Superheated Solution for Processing Cascara
This is what normally happens to cascara; It is shot out the back of the coffee mill, dried, and used for compost.
By Dan Bolton
Sourcing cascara is not for amateurs, observes Nanelle Newbom, a veteran San Diego coffee roaster and buyer with 14 years’ experience in specialty coffee.
“Literally if you don’t know your mill and carefully learn the process and communicate clearly you could end up buying the top layer of a compost pile that got somewhat sun-dried,” she says.
“But if you do your job you could find really clean, dried fruit that has been carefully processed and tastes amazing,” she adds, “It’s not for amateurs (yet).”
ALSO: Now is the Time for Cascara
David Seminsky, a China-based entrepreneur who founded Sumerian Coffee, (www.sumeriancoffee.com), understands what a pain it is for farmers to meet roaster requests for quality cascara – especially if those roasters want to dig on price. The product has great potential but processing is difficult, he explains.
“Oxygen is the enemy when it comes to food. It makes food more susceptible to microorganisms that create pathogens - bacteria. This is why farms have been challenged to broadly distribute cascara. After the seed has been de-pulped, ideally the pulp needs to be dehydrated within 24 hours.
Seminsky, who spends his time developing ways to impact the coffee value chain through innovation, discovered a firm that builds equipment for NASA is developing a superheated steam dehydration system to process coffee pulp.
“Why is this a revolutionary innovation for coffee? How do you dehydrate with steam? Seems counterintuitive?” he asks excitedly.

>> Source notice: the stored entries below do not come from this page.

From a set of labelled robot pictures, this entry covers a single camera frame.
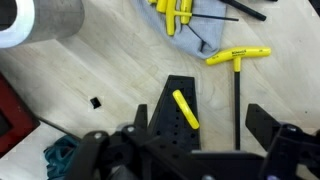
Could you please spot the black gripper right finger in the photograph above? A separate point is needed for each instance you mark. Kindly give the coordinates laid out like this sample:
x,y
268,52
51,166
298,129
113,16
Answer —
x,y
263,130

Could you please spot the black wedge wrench stand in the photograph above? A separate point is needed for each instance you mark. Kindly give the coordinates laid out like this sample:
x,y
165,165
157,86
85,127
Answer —
x,y
165,113

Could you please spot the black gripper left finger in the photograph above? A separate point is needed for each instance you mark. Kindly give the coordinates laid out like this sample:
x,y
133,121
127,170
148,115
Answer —
x,y
141,116

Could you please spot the grey metal cylinder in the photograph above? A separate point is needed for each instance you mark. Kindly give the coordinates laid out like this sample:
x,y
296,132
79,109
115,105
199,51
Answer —
x,y
50,20

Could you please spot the small black square piece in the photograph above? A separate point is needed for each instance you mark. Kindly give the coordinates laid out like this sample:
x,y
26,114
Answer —
x,y
95,102

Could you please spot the grey cloth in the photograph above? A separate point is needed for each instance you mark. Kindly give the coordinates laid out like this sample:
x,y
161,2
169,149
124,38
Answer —
x,y
206,36

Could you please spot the red black microwave oven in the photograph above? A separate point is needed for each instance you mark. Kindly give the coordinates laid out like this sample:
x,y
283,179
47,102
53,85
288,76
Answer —
x,y
16,126

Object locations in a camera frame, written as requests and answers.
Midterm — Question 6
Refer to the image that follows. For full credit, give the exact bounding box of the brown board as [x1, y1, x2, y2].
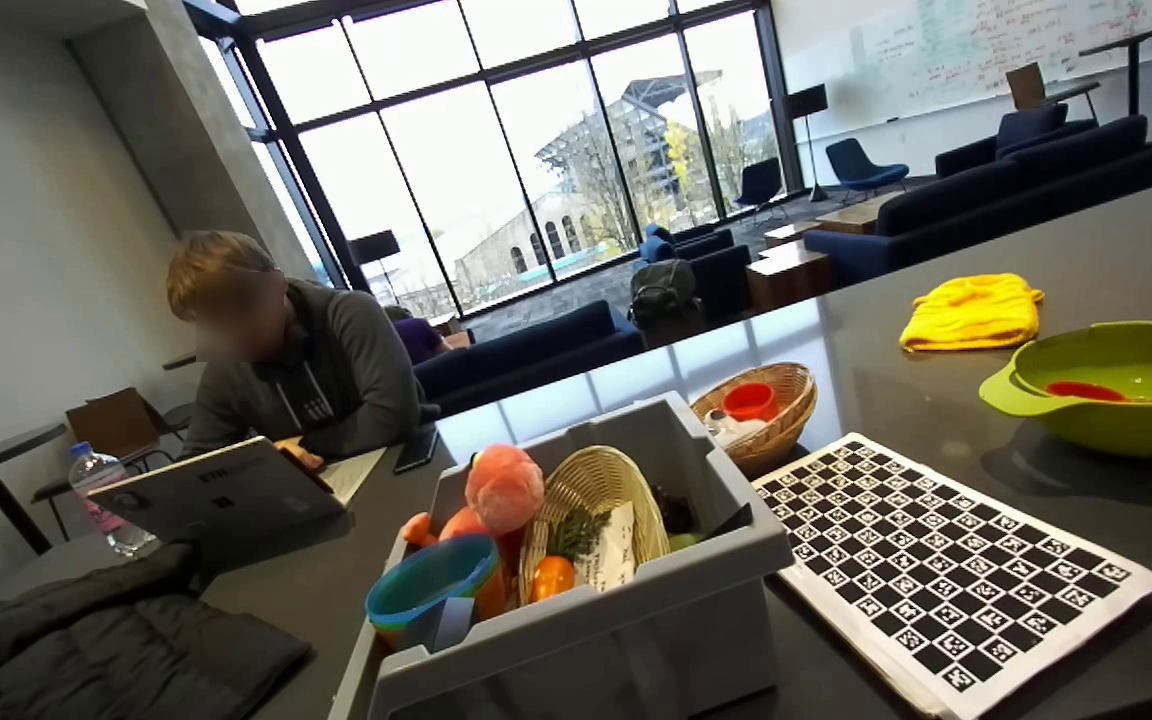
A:
[1005, 60, 1054, 114]

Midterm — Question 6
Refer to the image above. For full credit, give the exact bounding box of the navy blue sofa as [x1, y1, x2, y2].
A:
[407, 292, 649, 406]

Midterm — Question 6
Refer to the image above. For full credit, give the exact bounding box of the teal toy bowl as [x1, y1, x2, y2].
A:
[363, 536, 503, 657]

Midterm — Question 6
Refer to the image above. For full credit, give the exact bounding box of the red plastic cup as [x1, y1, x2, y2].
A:
[719, 379, 783, 427]

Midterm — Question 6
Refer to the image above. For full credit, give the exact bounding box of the orange toy carrot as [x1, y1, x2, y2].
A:
[473, 527, 530, 621]

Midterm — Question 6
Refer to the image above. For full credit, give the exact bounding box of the blue lounge armchair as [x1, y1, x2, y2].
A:
[823, 130, 913, 196]

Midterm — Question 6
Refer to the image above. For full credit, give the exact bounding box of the orange toy fruit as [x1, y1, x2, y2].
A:
[530, 551, 581, 605]

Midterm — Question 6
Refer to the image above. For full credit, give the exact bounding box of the grey laptop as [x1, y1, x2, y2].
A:
[86, 432, 352, 548]

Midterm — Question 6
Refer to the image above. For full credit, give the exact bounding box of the yellow cloth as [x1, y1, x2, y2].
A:
[898, 268, 1050, 361]

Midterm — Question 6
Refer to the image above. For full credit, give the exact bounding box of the seated person in grey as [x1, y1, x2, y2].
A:
[161, 229, 438, 471]

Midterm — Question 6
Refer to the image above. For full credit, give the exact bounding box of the checkerboard calibration board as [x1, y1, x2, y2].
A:
[747, 427, 1152, 720]

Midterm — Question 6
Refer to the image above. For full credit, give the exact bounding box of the clear water bottle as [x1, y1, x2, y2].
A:
[66, 434, 166, 560]

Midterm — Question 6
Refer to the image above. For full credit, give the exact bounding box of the dark backpack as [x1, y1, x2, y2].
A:
[627, 254, 710, 335]

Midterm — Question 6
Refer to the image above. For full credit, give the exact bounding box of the dark blue armchair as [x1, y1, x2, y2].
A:
[932, 99, 1099, 179]

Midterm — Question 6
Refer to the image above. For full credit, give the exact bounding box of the beige woven plate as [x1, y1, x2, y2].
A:
[517, 439, 672, 605]

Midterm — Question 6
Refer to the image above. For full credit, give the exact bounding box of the brown cardboard box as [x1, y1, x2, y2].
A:
[66, 384, 168, 458]

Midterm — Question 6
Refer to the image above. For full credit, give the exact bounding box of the long dark sofa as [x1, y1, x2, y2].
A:
[801, 112, 1152, 292]

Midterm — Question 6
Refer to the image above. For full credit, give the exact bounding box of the white green toy vegetable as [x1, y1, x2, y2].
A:
[550, 497, 644, 594]

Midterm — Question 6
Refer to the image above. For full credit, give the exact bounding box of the cream notebook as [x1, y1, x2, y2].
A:
[312, 439, 397, 507]

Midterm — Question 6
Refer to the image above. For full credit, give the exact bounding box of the wooden side table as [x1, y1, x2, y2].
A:
[746, 235, 837, 314]

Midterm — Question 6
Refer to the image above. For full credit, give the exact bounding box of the peach plush toy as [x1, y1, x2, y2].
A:
[460, 439, 550, 541]

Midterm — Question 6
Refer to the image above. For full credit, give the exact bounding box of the black floor lamp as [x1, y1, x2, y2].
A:
[345, 229, 407, 292]
[783, 80, 837, 208]

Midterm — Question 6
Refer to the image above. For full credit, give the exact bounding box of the black jacket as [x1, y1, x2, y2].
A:
[0, 536, 317, 720]

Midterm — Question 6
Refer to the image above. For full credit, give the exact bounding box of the dark lounge chair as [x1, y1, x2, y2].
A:
[733, 156, 787, 214]

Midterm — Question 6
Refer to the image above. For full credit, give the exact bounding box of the blue armchair with cushions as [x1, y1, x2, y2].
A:
[638, 219, 758, 331]

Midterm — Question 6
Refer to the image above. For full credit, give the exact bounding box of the small orange toy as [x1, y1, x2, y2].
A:
[397, 507, 439, 557]

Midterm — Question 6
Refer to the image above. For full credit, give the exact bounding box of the green plastic bowl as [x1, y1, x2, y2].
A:
[978, 314, 1152, 458]

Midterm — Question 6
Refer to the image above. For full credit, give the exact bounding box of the black window frame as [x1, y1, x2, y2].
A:
[181, 0, 810, 327]

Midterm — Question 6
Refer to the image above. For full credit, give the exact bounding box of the grey plastic bin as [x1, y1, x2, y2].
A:
[328, 388, 801, 720]

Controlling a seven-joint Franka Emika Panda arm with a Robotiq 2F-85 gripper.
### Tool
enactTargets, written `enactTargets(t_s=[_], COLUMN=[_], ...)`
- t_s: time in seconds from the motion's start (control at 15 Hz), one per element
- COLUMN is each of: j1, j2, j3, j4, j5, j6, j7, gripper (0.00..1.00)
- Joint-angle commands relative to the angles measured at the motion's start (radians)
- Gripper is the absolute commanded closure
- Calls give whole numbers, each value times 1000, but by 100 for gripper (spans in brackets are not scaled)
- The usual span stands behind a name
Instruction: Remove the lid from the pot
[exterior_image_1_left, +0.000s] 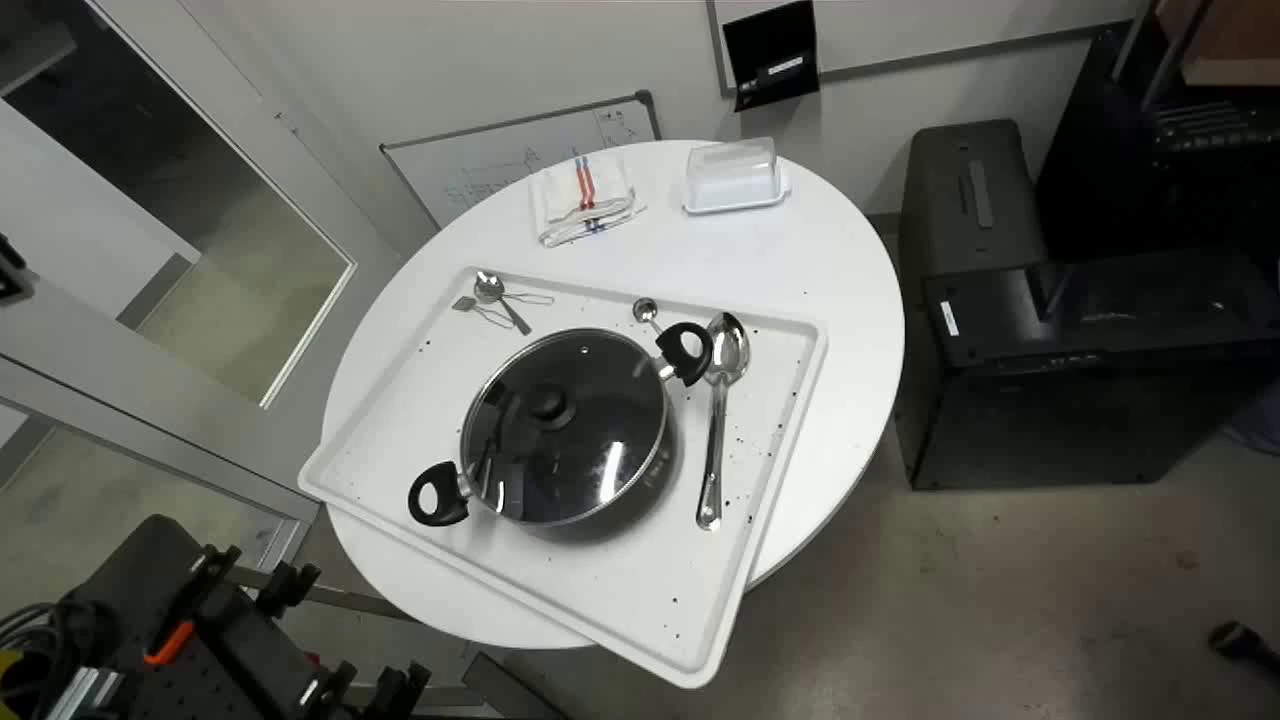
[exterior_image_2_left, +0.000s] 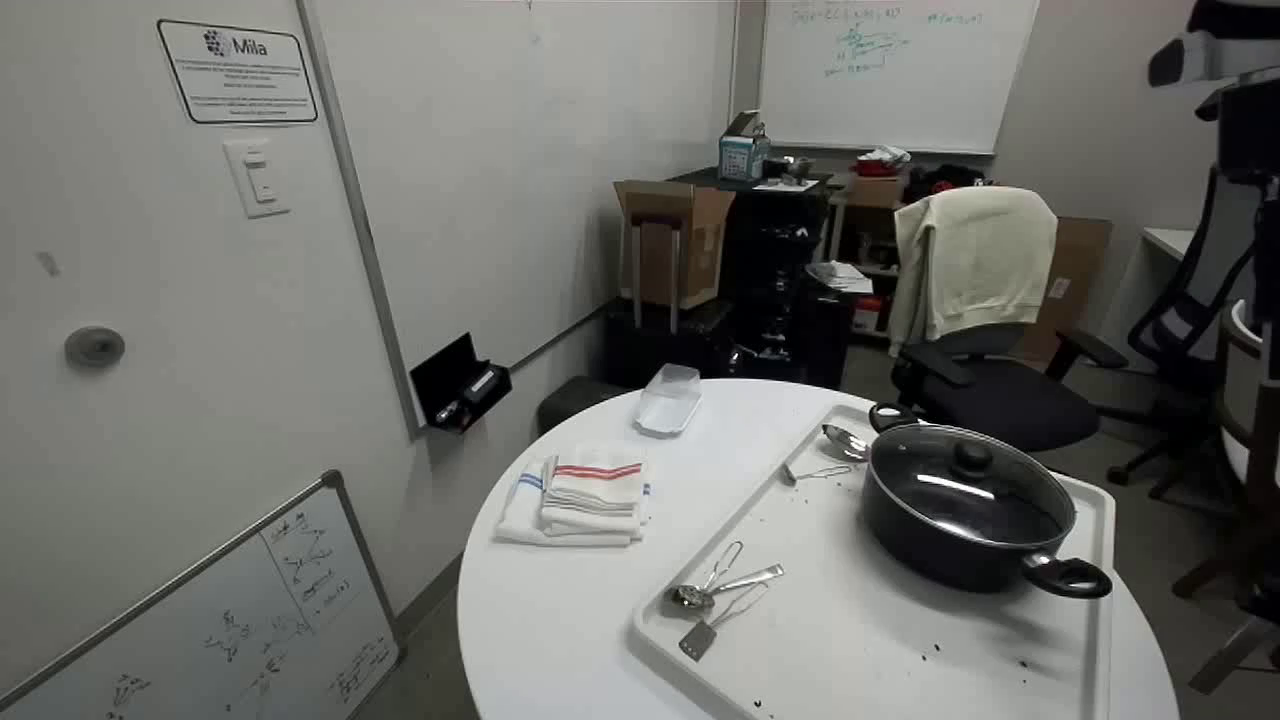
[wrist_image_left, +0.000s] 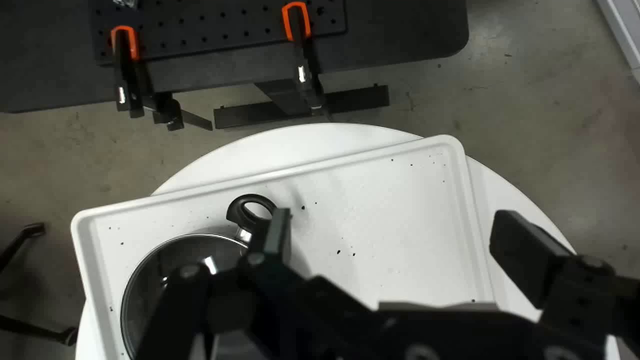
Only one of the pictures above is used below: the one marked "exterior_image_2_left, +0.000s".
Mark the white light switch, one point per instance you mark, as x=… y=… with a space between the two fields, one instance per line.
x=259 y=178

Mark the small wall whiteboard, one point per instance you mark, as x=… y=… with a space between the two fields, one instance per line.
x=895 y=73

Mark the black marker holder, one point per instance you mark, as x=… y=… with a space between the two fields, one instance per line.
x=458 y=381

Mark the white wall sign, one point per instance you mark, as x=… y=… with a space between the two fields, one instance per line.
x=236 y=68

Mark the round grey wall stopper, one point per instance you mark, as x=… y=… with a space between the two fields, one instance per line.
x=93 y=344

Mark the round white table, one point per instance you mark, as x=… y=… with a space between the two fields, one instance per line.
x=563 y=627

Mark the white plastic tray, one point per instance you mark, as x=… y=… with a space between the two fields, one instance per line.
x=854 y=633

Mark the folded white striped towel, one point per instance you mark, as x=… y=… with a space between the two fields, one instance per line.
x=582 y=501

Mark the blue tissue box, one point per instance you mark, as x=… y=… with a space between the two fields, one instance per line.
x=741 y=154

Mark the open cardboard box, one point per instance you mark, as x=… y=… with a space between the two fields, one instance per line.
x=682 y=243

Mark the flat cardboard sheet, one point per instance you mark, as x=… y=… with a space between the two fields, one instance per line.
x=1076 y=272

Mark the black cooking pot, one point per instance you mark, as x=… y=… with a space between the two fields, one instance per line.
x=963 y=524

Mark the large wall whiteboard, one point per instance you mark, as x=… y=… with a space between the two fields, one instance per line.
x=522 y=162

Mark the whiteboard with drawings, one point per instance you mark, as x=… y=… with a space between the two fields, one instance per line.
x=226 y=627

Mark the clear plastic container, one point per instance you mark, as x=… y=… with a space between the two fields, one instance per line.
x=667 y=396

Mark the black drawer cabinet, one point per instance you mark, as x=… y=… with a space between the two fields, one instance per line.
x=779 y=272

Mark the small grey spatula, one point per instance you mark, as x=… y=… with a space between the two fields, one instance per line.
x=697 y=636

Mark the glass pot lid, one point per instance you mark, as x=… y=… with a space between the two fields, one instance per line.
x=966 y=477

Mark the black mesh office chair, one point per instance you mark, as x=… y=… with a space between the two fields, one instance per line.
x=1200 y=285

“This is what coffee innovation looks like,” writes Seminsky
“Steam that boils from your cup or a pot at 1000 C is saturated. Superheated steam is anything above that temperature. It’s a law of thermodynamics that steam doesn’t like to be above 100o C. It likes to remain at saturation. When heated above 100o C steam looks for ways to return to saturation,” Seminsky explains. “Thus if you have a closed vessel filled with steam at a temperature of 140oC and you add biomass ― in this case, wet coffee cherry pulp ― it will extract the moisture from the pulp in its attempt to return to 100 o C. It dehydrates and sterilizes with zero exposure to oxygen. The polyphenol TAC (total antioxidant capacity) is optimized.”
The process under development can transform 1 metric ton of pulp into 100 kilos of cascara every 45 minutes. The system also captures the steam extracted from the pulp and re-condenses it into water that can be used for cooking, cleaning, at the washing station, and potentially even as drinking water.
The dried weight of pulp is approximately 10% of the total mixture. “Imagine, if you start with 1,000 kilos of wet pulp, normally destined for compost, you will end up with 100 kilos of cascara and 900 liters of clean water,” says Seminsky.
“Yes, I know. It’s amazing,” he said.